Required action
When you reach the line below that has "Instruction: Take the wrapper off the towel", start returning lines exactly, and stop after the line that has "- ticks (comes"; skip the pictures.

Material to process

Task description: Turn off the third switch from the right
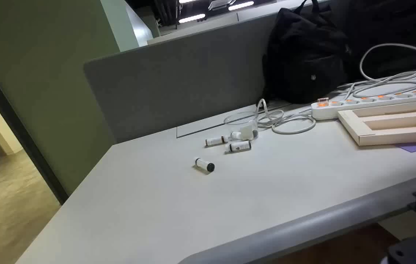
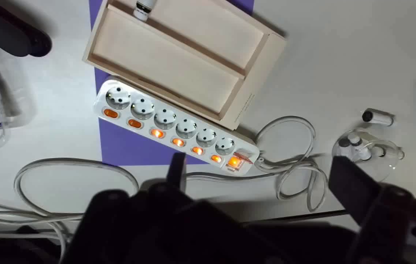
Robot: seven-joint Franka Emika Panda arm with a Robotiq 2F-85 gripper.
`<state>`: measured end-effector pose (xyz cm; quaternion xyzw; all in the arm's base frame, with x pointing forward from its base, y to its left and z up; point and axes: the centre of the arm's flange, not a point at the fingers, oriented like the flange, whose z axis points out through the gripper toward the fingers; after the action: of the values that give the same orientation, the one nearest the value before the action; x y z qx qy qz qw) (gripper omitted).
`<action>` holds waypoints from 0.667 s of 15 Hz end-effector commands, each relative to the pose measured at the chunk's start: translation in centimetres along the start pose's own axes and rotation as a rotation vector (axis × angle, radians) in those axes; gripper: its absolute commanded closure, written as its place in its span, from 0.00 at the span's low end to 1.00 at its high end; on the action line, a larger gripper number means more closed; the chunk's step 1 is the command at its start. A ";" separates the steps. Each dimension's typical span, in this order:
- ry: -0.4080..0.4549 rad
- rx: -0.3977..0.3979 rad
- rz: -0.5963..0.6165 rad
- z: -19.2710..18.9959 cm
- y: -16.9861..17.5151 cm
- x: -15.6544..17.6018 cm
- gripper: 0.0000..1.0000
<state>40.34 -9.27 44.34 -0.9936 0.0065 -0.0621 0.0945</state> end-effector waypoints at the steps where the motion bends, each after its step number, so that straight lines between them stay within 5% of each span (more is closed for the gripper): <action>1: 0.001 0.000 0.000 0.0 0.0 0.0 0.00; 10: 0.031 0.002 0.034 0.6 0.2 1.5 0.00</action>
<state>40.42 -9.32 44.41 -0.9935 0.0068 -0.0649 0.0932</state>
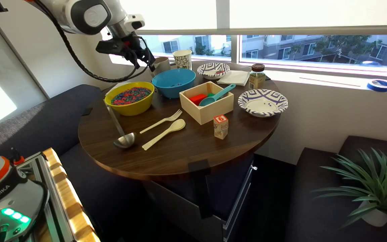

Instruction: Pour the contents of the mug into the blue bowl

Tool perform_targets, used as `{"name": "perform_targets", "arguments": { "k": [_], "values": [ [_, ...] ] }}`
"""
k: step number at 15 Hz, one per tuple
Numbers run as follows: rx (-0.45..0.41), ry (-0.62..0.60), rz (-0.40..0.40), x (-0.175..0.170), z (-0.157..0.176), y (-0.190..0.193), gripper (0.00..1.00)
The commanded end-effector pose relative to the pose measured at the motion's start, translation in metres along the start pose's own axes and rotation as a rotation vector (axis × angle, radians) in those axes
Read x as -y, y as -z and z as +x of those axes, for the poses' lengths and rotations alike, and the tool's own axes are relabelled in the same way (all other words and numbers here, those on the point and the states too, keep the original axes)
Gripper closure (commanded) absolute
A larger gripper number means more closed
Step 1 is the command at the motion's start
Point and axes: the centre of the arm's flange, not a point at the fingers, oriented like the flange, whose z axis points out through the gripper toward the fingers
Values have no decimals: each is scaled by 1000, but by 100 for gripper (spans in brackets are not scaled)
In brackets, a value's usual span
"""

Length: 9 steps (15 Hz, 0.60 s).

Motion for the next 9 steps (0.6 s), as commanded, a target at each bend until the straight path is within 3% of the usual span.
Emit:
{"name": "perform_targets", "arguments": {
  "k": [1, 5, 8, 9],
  "values": [
    [-21, -7, -16, 1, 10, -22, 9],
    [-15, -1, -26, -3, 14, -27, 48],
    [-3, -6, -26, -3, 17, -25, 71],
    [-2, -8, -26, -3, 17, -23, 74]
  ]
}}
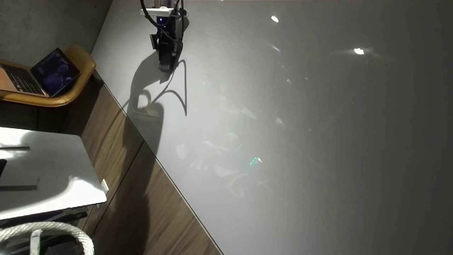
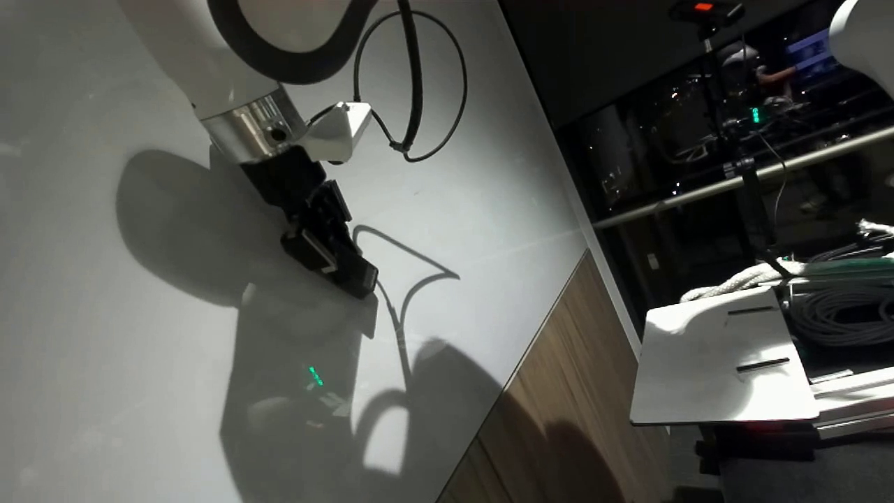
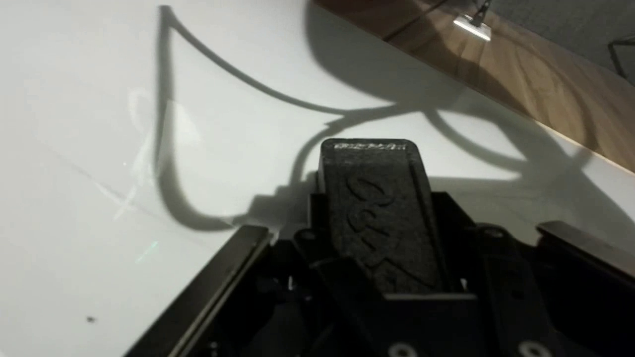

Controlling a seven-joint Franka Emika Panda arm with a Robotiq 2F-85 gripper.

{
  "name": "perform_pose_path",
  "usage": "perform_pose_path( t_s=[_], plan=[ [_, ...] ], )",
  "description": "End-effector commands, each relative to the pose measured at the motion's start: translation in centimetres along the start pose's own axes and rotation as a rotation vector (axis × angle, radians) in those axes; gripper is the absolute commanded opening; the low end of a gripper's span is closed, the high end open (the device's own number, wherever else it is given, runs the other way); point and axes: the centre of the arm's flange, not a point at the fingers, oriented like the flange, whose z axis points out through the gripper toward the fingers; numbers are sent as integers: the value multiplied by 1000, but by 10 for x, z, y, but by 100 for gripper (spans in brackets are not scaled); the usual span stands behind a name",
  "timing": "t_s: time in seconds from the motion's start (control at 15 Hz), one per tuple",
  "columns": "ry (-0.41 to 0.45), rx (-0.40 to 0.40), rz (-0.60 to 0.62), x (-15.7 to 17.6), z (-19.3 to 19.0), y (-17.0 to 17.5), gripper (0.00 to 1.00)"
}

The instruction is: Use the eraser to wipe the whiteboard.

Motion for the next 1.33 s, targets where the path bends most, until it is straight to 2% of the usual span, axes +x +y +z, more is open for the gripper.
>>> perform_pose_path(
  t_s=[0.0, 0.13, 0.33, 0.6, 0.73, 0.87, 1.07, 1.27],
  plan=[
    [-5, -150, 40, -30, 19, 78, 29],
    [-20, -195, 96, -60, 20, 102, 29],
    [-39, -236, 212, -102, 33, 156, 29],
    [-5, -201, 373, -163, 65, 233, 29],
    [29, -166, 424, -176, 74, 247, 29],
    [44, -85, 447, -166, 64, 223, 29],
    [-67, 84, 395, -150, 51, 141, 29],
    [-231, 178, 322, -164, 62, 57, 29]
  ],
)
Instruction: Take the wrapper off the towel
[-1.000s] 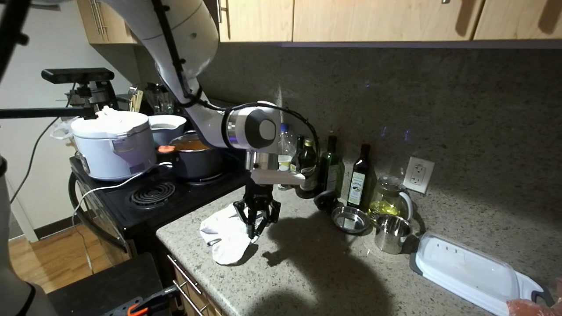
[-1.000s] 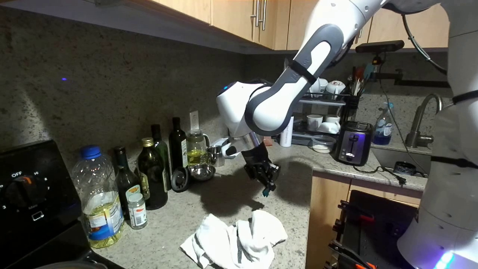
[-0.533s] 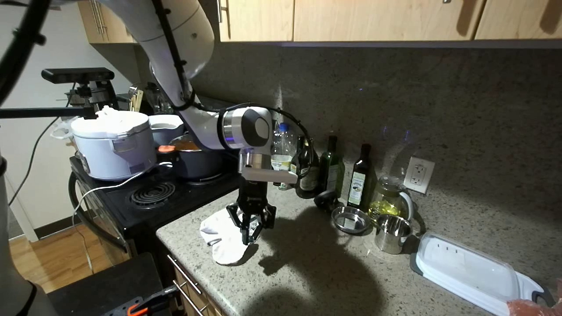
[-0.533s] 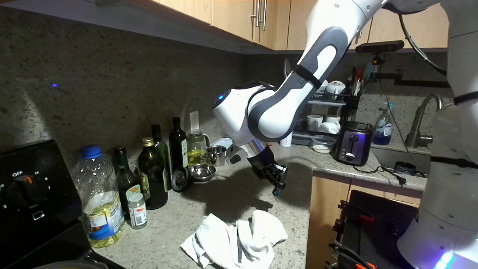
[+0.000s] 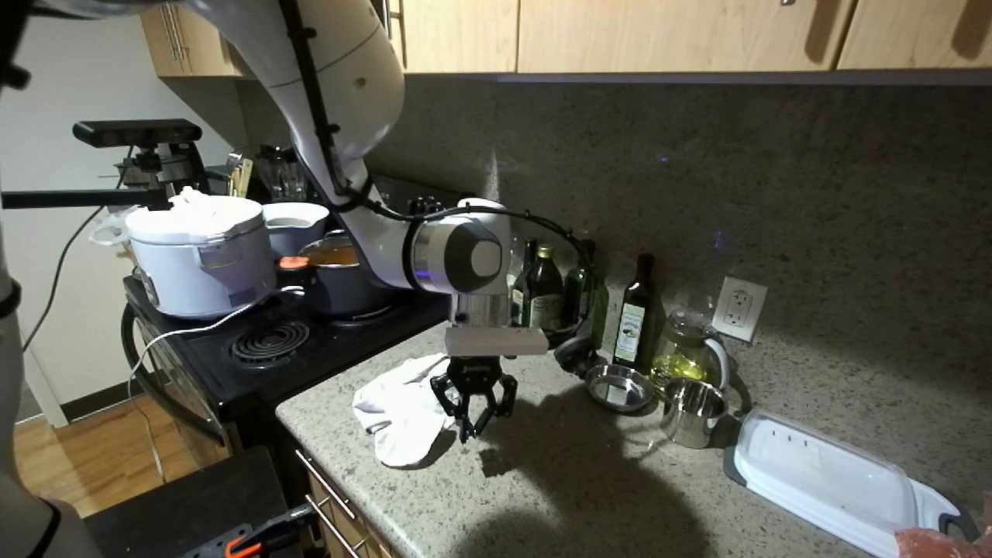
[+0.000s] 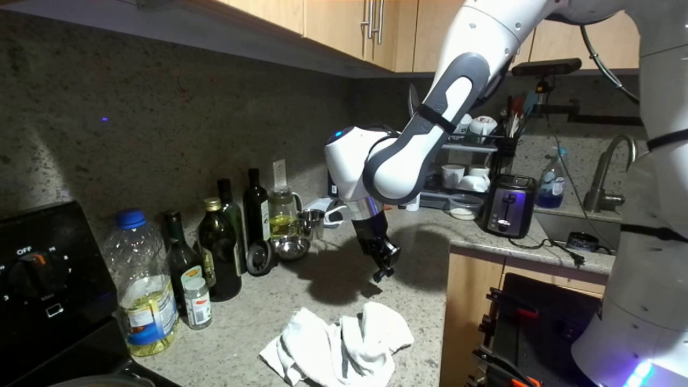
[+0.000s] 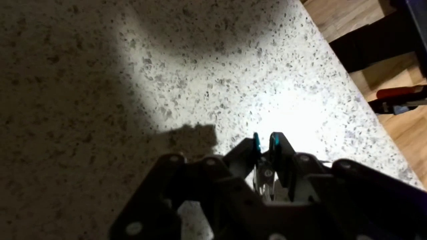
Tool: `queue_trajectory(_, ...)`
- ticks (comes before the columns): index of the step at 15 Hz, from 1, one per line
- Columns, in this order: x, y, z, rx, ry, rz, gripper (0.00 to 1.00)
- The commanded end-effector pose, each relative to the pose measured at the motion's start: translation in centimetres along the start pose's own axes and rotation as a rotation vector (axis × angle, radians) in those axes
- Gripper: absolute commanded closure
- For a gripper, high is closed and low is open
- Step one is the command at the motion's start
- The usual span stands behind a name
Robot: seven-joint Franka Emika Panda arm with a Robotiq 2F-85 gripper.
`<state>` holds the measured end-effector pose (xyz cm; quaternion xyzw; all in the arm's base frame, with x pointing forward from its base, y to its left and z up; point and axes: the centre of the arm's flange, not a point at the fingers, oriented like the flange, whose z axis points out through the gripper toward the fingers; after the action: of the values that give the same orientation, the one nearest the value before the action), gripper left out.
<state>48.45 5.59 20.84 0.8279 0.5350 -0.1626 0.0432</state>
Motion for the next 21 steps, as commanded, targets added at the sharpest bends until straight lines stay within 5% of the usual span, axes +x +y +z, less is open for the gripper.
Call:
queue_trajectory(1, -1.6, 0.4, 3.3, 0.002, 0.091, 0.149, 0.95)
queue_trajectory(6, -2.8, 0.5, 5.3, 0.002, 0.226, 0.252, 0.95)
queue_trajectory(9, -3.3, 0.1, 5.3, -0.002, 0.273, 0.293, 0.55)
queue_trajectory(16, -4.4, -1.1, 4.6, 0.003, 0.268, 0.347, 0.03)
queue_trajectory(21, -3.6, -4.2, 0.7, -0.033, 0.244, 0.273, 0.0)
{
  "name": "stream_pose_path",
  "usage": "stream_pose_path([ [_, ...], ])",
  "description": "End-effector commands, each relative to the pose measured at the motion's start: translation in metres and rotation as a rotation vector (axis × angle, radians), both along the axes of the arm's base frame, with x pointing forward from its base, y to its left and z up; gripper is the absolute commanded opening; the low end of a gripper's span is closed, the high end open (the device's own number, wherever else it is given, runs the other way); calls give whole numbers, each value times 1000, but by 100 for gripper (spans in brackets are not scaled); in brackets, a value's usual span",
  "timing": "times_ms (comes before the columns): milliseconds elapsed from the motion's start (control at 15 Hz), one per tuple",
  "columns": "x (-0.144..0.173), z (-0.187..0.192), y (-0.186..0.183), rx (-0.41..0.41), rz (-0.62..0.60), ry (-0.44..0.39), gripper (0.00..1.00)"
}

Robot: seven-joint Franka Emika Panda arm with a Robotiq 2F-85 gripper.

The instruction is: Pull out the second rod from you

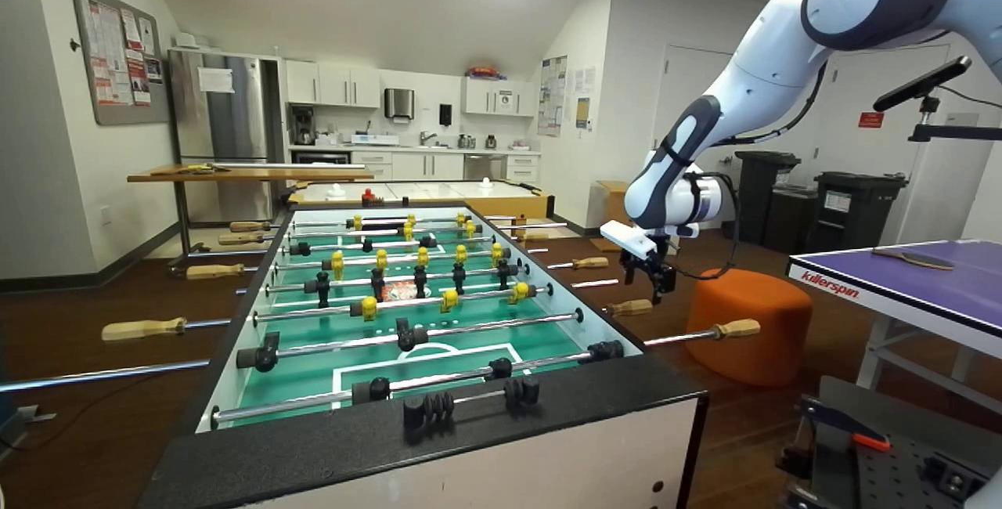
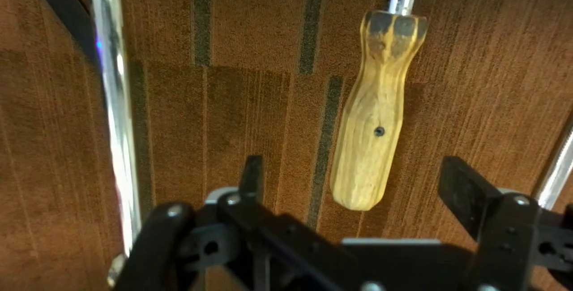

Task output
Instruction: Take the wrapper off the towel
[-1.000s] 
[-1.000s] 
[-0.533s] 
[-0.533s] 
[+0.000s] 
[+0.000s] 
[+0.000s] 
Tool: `queue_trajectory(_, ...)`
- ticks (comes before the columns): index of the step at 15 Hz, from 1, one per line

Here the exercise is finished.